* The task
All the data below should be printed again without a single difference.

* Provided material
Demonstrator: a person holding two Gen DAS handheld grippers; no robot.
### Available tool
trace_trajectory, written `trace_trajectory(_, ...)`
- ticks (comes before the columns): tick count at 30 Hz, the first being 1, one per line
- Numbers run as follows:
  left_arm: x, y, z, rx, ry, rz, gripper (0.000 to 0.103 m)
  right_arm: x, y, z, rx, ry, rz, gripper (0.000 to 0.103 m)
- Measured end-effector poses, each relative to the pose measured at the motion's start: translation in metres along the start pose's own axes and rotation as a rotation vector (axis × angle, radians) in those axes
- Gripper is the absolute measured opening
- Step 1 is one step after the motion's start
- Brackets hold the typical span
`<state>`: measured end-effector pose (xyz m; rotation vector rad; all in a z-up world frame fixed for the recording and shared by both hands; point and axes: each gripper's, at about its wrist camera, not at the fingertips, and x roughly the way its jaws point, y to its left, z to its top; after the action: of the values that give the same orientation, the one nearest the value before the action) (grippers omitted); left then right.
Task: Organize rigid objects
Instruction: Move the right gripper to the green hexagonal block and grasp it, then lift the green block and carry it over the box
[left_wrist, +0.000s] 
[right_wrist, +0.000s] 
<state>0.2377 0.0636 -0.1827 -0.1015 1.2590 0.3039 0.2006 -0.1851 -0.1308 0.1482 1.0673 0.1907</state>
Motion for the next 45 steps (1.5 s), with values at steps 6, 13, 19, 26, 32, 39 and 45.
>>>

* Task response
Demonstrator: a person holding two Gen DAS handheld grippers; no robot.
### Available tool
trace_trajectory, written `trace_trajectory(_, ...)`
- ticks (comes before the columns): tick count at 30 Hz, the first being 1, one per line
- Numbers run as follows:
  left_arm: x, y, z, rx, ry, rz, gripper (0.000 to 0.103 m)
  right_arm: x, y, z, rx, ry, rz, gripper (0.000 to 0.103 m)
- Measured end-effector poses, each relative to the pose measured at the motion's start: translation in metres along the start pose's own axes and rotation as a rotation vector (axis × angle, radians) in those axes
- Gripper is the absolute measured opening
- Step 1 is one step after the motion's start
- Brackets hold the typical span
`<state>`: measured end-effector pose (xyz m; rotation vector rad; all in a z-up world frame fixed for the recording and shared by both hands; point and axes: each gripper's, at about its wrist camera, not at the fingertips, and x roughly the way its jaws point, y to its left, z to its top; after the action: of the values that give the same orientation, the one nearest the value before the action) (grippers omitted); left then right.
Task: Organize rigid objects
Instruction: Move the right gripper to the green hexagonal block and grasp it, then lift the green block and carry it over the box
[left_wrist, +0.000s] 
[right_wrist, +0.000s] 
<state>0.2377 0.0636 -0.1827 -0.1015 1.2590 0.3039 0.2006 -0.1851 -0.1308 0.1482 1.0673 0.1907</state>
Motion for the next 45 steps (1.5 s), with values at steps 6, 13, 19, 26, 32, 39 and 45.
>>>

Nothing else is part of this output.